_WHAT YOU NEED TO DO_
For each line of the data below that contains "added", return that line.

(Records from a dataset)

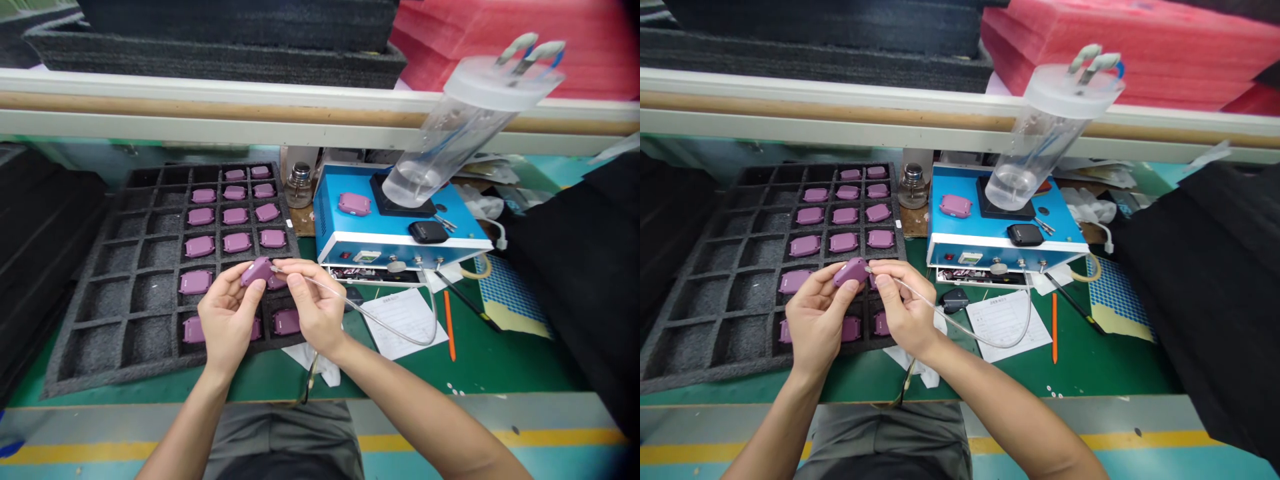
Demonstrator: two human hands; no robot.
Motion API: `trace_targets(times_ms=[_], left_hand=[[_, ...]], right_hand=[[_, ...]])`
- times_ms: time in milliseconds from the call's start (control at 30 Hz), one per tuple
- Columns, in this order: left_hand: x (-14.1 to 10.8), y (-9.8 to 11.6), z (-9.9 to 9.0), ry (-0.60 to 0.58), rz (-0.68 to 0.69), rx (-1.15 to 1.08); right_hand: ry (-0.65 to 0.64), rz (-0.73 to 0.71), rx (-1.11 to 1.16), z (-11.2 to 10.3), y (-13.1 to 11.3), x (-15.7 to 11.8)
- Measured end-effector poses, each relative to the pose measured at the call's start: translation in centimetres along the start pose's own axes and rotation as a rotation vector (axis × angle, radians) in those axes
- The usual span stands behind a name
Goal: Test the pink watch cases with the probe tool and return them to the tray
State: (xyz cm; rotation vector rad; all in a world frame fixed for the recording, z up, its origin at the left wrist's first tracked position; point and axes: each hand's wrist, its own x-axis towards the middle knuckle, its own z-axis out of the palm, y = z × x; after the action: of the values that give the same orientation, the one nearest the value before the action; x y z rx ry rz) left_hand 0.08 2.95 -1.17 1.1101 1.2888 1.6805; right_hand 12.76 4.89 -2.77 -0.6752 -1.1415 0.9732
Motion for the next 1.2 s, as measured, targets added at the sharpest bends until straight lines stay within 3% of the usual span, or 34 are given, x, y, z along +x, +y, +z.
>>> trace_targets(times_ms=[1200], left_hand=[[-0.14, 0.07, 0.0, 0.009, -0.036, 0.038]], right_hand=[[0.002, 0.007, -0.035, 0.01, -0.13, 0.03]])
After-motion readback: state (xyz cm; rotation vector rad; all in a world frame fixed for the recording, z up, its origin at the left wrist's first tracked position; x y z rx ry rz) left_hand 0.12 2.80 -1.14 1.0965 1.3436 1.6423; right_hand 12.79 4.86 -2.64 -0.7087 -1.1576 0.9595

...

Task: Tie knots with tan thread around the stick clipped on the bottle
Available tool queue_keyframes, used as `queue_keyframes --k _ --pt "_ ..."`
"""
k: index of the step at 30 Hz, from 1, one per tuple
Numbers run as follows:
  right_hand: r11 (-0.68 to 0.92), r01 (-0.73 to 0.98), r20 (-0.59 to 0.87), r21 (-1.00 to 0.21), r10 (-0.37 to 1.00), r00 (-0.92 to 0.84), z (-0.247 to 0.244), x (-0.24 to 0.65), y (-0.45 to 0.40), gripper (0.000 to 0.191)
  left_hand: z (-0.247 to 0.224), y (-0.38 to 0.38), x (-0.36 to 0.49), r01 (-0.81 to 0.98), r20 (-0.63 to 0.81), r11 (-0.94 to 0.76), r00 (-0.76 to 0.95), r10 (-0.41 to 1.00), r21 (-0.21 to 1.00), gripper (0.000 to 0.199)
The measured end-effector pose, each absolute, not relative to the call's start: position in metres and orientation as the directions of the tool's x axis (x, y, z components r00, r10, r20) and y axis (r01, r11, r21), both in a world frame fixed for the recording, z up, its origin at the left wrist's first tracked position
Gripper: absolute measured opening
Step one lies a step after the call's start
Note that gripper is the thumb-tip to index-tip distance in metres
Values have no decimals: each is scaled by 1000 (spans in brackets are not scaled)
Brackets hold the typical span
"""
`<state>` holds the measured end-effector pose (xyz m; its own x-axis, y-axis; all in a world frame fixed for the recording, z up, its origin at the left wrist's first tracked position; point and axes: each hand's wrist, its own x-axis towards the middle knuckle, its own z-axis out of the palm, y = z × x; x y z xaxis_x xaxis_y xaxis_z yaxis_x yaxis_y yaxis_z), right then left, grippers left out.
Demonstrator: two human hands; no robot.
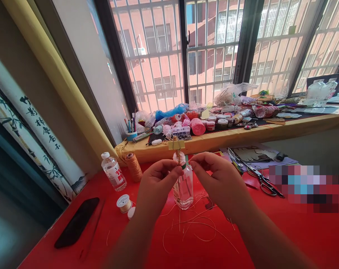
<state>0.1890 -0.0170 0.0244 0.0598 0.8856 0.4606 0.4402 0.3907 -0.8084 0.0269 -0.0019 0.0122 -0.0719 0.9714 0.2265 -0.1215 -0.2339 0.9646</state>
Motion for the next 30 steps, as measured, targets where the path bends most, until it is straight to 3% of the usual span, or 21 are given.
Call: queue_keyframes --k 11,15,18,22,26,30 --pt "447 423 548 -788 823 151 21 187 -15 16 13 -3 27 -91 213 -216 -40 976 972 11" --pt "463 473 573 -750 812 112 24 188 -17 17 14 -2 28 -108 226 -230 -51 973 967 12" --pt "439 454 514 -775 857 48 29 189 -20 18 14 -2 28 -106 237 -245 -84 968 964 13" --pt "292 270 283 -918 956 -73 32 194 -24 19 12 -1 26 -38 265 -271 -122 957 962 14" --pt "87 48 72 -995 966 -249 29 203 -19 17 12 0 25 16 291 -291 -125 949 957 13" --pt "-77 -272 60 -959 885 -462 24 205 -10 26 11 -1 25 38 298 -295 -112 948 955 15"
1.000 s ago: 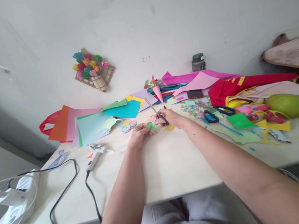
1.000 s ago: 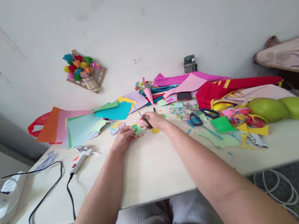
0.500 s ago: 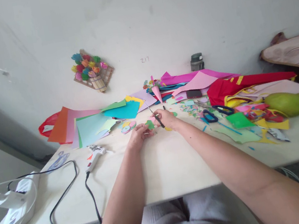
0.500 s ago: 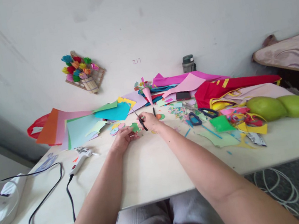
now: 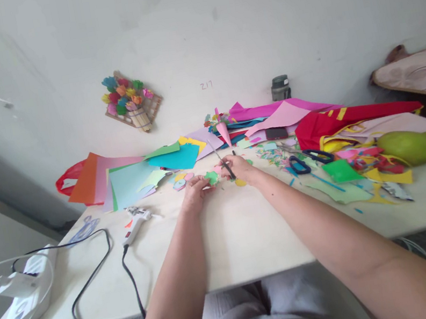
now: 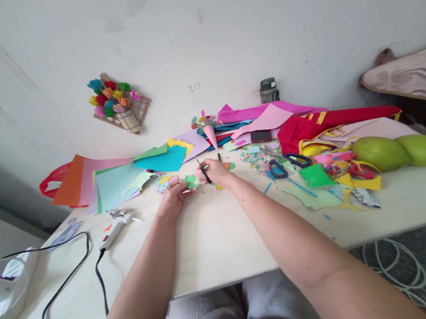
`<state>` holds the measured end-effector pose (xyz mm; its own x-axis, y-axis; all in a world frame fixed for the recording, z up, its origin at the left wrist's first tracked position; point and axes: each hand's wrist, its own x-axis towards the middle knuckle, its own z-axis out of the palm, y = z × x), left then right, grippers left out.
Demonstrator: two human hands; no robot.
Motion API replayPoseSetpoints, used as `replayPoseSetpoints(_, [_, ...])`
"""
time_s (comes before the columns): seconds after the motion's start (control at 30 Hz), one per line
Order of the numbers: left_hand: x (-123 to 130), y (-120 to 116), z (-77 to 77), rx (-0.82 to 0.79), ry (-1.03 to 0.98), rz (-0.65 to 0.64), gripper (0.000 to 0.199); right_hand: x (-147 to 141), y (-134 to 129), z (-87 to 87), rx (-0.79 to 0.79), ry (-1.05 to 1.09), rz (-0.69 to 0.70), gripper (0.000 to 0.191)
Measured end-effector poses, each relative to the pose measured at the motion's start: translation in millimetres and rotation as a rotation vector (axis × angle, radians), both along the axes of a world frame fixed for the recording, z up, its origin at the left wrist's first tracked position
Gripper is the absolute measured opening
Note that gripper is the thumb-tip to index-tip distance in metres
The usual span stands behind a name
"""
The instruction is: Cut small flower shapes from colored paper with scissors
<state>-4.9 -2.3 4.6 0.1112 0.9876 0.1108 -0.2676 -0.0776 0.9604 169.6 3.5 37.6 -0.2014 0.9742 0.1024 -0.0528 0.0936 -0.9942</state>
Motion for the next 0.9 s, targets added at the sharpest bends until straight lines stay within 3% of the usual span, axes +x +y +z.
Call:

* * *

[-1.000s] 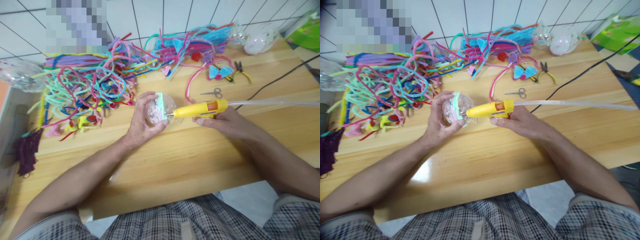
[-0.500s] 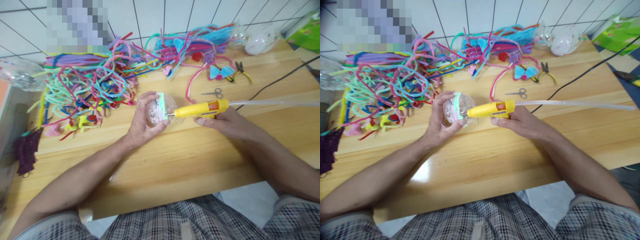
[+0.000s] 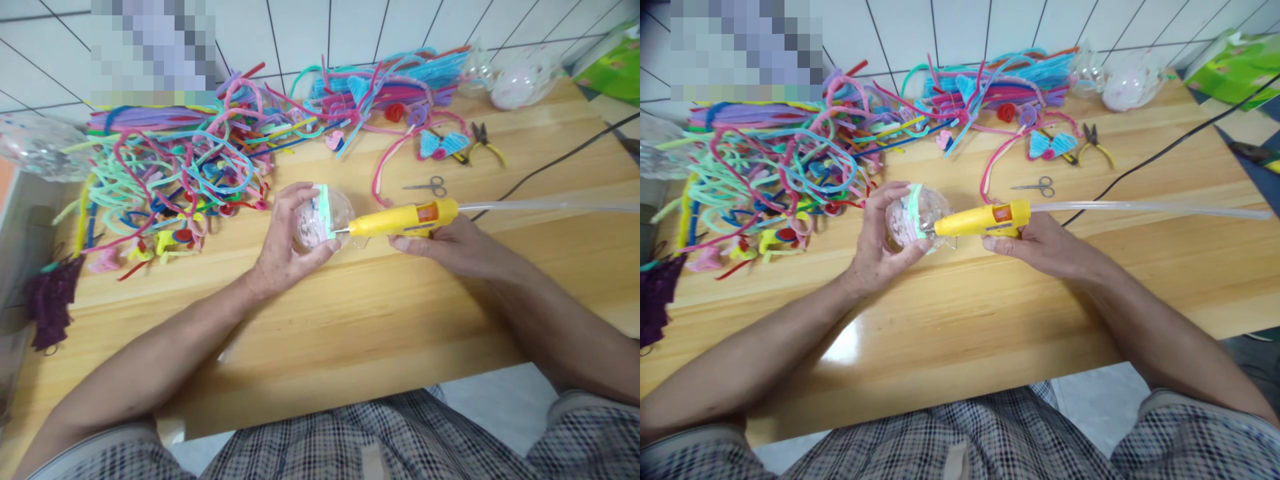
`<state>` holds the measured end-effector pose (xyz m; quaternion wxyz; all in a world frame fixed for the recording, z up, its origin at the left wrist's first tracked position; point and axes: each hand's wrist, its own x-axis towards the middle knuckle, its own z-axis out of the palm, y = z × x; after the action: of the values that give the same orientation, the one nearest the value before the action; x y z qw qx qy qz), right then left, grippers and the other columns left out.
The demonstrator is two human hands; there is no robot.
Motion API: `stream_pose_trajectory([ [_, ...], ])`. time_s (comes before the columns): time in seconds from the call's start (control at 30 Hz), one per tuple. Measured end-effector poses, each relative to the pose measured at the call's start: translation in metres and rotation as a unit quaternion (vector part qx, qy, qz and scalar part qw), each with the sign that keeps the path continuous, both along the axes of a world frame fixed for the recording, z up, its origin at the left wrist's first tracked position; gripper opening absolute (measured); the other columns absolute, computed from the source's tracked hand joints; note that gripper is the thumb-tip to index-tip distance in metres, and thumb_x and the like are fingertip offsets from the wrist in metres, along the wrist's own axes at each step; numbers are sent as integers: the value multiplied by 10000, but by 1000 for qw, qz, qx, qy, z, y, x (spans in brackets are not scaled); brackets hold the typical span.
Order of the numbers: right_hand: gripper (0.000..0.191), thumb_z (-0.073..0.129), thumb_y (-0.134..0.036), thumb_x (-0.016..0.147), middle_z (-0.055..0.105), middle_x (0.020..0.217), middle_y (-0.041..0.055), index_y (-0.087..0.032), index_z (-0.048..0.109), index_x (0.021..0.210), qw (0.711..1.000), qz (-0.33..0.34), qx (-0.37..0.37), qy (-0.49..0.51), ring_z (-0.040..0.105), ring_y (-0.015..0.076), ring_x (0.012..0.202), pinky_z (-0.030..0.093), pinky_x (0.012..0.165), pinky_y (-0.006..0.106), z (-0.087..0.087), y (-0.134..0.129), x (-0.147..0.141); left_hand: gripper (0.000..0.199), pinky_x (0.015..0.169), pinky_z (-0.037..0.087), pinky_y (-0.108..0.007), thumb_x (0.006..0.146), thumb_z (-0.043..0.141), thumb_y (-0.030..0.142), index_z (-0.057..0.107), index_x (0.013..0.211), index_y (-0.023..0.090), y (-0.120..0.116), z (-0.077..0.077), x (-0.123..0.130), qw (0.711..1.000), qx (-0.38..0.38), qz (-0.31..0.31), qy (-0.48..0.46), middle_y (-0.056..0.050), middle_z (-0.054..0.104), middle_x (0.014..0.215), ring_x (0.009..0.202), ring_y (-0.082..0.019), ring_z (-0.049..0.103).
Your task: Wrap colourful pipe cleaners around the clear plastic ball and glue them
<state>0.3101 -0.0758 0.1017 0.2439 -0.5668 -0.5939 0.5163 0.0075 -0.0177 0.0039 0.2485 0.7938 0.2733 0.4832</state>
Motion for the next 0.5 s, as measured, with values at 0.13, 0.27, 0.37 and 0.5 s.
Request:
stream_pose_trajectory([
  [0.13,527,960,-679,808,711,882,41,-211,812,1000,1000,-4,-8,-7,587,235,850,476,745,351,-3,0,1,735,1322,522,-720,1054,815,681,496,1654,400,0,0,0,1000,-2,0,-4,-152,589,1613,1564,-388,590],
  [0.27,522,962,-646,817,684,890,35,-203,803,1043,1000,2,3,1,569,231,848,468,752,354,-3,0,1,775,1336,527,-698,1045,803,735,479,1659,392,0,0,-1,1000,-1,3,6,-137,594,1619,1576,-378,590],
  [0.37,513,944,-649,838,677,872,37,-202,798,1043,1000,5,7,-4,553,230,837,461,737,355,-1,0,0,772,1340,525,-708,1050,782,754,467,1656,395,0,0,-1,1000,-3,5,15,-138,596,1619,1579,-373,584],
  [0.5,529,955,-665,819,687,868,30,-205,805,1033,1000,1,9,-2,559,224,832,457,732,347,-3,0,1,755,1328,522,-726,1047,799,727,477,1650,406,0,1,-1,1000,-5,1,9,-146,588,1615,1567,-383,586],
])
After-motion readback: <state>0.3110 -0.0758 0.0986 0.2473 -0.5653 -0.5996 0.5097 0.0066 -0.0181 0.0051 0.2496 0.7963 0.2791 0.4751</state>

_THE COMPLETED TASK_
Motion for the next 1.2 s, as measured, targets added at the sharpest bends until straight lines stay within 3% of the usual span, or 34 are given, x, y, z along +x, +y, +z.
Motion for the next 0.9 s, targets added at the sharpest bends until straight lines stay within 3% of the usual span, axes +x +y +z.

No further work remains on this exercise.